Up to and including the line with "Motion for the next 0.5", write out the listing from its first line, minus the pictures.

#### Data ####

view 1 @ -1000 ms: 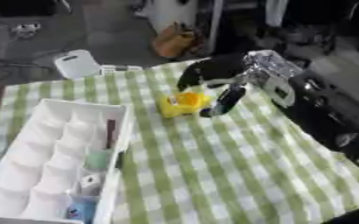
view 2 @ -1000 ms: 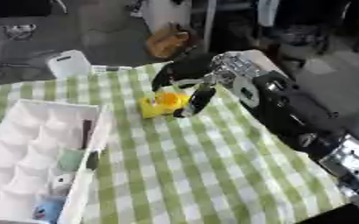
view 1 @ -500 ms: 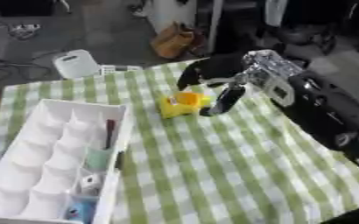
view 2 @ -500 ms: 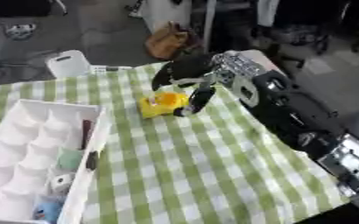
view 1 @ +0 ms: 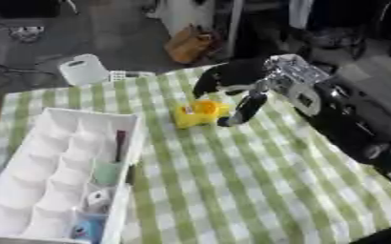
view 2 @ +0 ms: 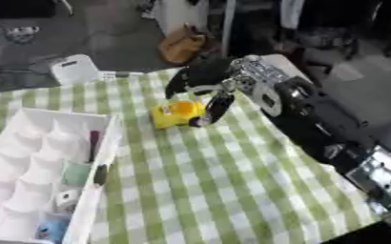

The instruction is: Pick up objects on the table and place them in the box.

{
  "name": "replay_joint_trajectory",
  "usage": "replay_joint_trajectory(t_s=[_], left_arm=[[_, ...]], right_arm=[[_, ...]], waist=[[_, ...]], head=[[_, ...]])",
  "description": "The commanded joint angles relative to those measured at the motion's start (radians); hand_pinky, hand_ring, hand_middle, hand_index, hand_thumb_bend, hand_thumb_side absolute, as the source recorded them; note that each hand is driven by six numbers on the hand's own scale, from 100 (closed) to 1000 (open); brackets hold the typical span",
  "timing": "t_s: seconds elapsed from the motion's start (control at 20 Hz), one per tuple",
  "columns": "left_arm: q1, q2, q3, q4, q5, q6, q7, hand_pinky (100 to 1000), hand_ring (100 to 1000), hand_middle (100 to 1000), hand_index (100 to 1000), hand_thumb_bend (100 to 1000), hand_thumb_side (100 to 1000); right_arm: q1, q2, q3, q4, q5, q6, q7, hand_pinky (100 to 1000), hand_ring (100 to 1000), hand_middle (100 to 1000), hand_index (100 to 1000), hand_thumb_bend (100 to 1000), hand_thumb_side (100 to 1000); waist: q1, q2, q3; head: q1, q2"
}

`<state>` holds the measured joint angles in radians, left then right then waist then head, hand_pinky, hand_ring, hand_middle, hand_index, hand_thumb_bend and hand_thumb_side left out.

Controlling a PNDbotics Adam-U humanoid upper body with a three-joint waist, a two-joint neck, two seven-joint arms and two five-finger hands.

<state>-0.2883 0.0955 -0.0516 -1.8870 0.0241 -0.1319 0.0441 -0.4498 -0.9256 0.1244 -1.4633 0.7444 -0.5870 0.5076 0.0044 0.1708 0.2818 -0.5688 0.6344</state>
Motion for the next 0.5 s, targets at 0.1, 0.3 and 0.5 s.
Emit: replay_joint_trajectory(t_s=[0.1,0.3,0.5], left_arm=[[-0.006,0.015,0.003,-0.02,-0.003,-0.002,0.002,694,666,827,773,100,770],[-0.006,0.014,0.004,-0.021,-0.002,-0.002,0.003,694,667,829,774,100,752],[-0.004,0.015,0.004,-0.018,0.0,-0.002,0.004,695,668,831,774,100,787]], right_arm=[[-0.022,-0.028,-0.015,-0.003,0.003,0.004,-0.017,1000,970,907,974,386,319],[-0.026,-0.032,-0.016,-0.003,0.012,0.01,-0.035,1000,970,908,979,385,319],[-0.027,-0.036,-0.017,-0.003,0.029,0.015,-0.047,1000,970,920,987,383,318]], waist=[[0.014,-0.023,0.006],[0.016,-0.011,0.014],[0.023,0.009,0.013]], head=[[0.024,0.007],[0.037,-0.002],[0.037,-0.011]])
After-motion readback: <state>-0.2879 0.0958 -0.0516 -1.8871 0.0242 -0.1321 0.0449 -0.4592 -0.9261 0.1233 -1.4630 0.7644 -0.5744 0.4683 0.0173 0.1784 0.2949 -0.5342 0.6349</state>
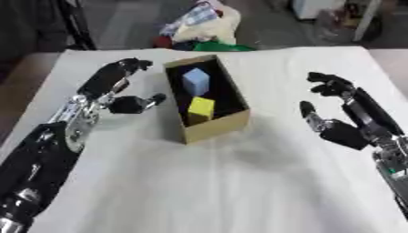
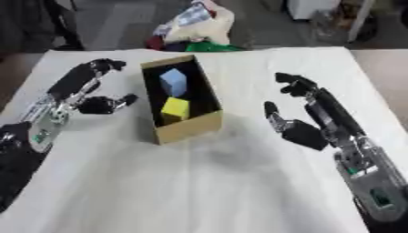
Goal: Pick up objects on the table and place them in the box.
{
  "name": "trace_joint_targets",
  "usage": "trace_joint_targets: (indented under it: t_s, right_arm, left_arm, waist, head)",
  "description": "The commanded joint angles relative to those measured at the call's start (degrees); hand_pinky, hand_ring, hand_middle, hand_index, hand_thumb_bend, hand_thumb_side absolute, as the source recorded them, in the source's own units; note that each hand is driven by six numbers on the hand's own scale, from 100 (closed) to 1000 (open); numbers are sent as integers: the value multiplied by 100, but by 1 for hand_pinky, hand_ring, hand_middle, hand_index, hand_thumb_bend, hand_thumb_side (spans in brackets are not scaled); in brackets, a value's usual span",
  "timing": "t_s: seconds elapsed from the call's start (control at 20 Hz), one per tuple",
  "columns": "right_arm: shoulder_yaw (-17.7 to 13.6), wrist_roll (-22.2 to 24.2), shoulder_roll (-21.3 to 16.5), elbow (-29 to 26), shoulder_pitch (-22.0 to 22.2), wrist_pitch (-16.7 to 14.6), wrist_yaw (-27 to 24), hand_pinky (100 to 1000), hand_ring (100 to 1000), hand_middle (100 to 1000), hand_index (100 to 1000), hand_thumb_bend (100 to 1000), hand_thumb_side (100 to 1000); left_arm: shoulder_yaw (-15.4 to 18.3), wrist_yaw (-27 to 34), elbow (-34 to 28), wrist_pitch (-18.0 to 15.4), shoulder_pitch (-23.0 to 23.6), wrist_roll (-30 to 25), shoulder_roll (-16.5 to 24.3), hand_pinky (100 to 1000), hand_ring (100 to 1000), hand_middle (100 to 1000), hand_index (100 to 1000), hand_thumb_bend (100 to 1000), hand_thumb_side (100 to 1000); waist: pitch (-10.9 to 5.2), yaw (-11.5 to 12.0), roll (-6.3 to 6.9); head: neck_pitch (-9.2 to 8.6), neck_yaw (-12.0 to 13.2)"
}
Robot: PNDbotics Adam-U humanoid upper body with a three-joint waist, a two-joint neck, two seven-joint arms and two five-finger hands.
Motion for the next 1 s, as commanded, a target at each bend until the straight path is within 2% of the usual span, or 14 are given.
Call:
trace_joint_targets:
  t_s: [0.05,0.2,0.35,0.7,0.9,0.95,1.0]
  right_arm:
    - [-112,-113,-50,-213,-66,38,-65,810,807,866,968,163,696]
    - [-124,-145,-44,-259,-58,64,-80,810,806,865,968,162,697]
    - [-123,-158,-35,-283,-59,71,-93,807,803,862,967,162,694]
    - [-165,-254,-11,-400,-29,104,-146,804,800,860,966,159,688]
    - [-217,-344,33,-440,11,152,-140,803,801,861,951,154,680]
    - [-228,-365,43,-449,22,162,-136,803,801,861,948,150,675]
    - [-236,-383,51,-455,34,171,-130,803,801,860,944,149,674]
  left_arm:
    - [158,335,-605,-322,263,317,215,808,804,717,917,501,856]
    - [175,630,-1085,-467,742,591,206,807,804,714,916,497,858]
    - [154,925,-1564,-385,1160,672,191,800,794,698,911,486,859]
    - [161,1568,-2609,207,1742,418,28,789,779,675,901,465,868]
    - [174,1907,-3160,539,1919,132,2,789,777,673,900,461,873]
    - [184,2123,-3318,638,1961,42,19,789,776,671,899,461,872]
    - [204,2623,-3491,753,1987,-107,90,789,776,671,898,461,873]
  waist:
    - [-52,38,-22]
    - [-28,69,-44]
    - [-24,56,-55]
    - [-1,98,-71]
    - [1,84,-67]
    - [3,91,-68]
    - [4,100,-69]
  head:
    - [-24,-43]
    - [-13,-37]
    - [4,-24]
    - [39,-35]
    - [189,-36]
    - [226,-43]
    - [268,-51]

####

Result:
view 1 @ -1000 ms: 
view 2 @ -1000 ms: 
view 1 @ -500 ms: 
view 2 @ -500 ms: 
view 1 @ +0 ms: 
view 2 @ +0 ms: 

The instruction is: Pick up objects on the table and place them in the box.

{
  "name": "replay_joint_trajectory",
  "usage": "replay_joint_trajectory(t_s=[_], left_arm=[[_, ...]], right_arm=[[_, ...]], waist=[[_, ...]], head=[[_, ...]])",
  "description": "The commanded joint angles relative to those measured at the motion's start (radians); hand_pinky, hand_ring, hand_middle, hand_index, hand_thumb_bend, hand_thumb_side absolute, as the source recorded them; note that each hand is driven by six numbers on the hand's own scale, from 100 (closed) to 1000 (open); brackets hold the typical span",
  "timing": "t_s: seconds elapsed from the motion's start (control at 20 Hz), one per tuple",
  "columns": "left_arm: q1, q2, q3, q4, q5, q6, q7, hand_pinky (100 to 1000), hand_ring (100 to 1000), hand_middle (100 to 1000), hand_index (100 to 1000), hand_thumb_bend (100 to 1000), hand_thumb_side (100 to 1000); right_arm: q1, q2, q3, q4, q5, q6, q7, hand_pinky (100 to 1000), hand_ring (100 to 1000), hand_middle (100 to 1000), hand_index (100 to 1000), hand_thumb_bend (100 to 1000), hand_thumb_side (100 to 1000); waist: q1, q2, q3; head: q1, q2"
}

`<state>` holds the measured joint angles in radians, left then right then waist then head, hand_pinky, hand_ring, hand_middle, hand_index, hand_thumb_bend and hand_thumb_side left out.

Controlling a PNDbotics Adam-U humanoid upper body with a three-joint waist, a two-joint neck, two seven-joint arms and two five-finger hands.

<state>-0.2883 0.0955 -0.0516 -1.8870 0.0241 -0.1319 0.0441 -0.4498 -0.9256 0.1244 -1.4633 0.7444 -0.5870 0.5076 0.0044 0.1708 0.2818 -0.5688 0.6344</state>
Motion for the next 0.5 s, targets at 0.1, 0.3 and 0.5 s.

With that, the exercise is finished.